### About this task
Filter the records below down to lines containing "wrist".
*** Data supplied Section Begins ***
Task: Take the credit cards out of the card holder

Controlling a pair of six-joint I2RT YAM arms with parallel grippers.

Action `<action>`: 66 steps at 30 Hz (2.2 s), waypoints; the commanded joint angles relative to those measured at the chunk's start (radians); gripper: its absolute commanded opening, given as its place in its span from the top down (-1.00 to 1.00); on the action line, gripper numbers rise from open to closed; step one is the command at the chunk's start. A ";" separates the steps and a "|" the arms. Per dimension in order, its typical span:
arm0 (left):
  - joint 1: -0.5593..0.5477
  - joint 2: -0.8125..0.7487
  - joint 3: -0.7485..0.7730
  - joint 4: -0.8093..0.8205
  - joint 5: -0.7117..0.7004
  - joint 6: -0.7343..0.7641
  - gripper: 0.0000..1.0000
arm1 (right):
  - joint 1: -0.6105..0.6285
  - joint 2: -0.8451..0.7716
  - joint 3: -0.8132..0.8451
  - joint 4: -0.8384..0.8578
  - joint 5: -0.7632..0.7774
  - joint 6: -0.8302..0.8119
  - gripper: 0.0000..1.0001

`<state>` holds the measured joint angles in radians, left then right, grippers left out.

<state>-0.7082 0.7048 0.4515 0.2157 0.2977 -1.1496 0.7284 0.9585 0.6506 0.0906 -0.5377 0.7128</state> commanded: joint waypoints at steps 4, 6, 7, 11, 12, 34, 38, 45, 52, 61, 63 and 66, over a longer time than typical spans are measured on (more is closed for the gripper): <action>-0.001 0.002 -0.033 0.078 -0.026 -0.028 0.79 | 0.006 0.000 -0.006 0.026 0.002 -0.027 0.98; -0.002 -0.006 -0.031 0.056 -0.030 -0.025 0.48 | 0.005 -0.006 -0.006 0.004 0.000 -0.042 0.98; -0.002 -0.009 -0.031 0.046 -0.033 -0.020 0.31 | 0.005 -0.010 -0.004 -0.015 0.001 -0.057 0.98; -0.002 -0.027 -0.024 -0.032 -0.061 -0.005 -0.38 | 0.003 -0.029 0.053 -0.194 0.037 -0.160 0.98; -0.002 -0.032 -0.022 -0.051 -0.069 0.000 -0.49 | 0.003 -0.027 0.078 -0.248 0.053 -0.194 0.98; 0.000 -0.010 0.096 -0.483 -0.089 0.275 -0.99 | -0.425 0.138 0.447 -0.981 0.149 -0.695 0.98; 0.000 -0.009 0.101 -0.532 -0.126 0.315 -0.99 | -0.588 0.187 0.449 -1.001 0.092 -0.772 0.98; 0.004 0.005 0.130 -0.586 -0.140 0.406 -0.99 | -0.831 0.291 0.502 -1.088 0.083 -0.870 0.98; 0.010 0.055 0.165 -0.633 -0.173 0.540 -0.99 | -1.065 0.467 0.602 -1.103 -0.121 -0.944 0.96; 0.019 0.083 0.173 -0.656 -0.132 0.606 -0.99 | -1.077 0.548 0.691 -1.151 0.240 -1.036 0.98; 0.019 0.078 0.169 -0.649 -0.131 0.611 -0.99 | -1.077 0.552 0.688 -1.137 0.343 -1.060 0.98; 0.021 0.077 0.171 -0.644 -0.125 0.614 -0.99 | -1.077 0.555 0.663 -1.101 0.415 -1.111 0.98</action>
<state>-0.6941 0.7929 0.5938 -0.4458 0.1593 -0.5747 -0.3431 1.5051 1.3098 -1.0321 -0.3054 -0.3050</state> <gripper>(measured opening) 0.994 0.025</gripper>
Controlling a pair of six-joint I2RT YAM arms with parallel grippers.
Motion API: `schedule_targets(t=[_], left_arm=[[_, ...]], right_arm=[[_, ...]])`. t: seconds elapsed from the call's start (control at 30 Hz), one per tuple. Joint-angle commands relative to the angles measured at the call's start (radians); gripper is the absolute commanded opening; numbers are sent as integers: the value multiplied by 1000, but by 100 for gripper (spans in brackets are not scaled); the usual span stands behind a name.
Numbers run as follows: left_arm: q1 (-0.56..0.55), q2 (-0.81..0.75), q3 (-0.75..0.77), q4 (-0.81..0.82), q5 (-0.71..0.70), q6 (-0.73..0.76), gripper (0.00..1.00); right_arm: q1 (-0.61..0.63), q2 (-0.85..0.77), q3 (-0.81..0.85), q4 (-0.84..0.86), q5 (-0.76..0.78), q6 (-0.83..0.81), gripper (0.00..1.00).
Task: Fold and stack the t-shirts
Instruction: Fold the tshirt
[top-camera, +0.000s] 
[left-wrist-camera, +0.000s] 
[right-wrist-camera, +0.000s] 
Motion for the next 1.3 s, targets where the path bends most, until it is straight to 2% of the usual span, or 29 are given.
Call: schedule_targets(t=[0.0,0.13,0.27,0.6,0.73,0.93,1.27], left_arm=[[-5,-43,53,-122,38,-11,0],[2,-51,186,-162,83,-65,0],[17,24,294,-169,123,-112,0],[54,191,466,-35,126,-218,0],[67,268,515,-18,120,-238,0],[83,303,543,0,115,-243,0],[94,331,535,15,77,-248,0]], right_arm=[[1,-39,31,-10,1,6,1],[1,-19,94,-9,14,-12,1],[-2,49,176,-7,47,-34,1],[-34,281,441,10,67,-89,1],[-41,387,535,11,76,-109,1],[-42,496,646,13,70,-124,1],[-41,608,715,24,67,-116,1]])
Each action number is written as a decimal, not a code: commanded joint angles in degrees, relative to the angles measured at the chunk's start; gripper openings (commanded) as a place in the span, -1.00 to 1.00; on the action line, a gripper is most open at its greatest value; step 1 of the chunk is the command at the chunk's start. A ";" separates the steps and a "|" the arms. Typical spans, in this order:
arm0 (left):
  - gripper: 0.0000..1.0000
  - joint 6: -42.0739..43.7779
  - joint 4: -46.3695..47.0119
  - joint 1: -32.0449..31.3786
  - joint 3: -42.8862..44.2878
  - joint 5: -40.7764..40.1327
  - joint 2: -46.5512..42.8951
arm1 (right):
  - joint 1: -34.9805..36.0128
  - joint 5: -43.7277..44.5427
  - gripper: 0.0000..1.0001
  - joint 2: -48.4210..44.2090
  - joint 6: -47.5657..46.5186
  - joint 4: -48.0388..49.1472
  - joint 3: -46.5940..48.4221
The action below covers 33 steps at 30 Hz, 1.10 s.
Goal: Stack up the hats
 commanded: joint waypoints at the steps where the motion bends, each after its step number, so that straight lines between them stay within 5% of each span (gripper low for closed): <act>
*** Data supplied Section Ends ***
### Solution for this task
[left-wrist-camera, +0.000s] 
[right-wrist-camera, +0.000s] 

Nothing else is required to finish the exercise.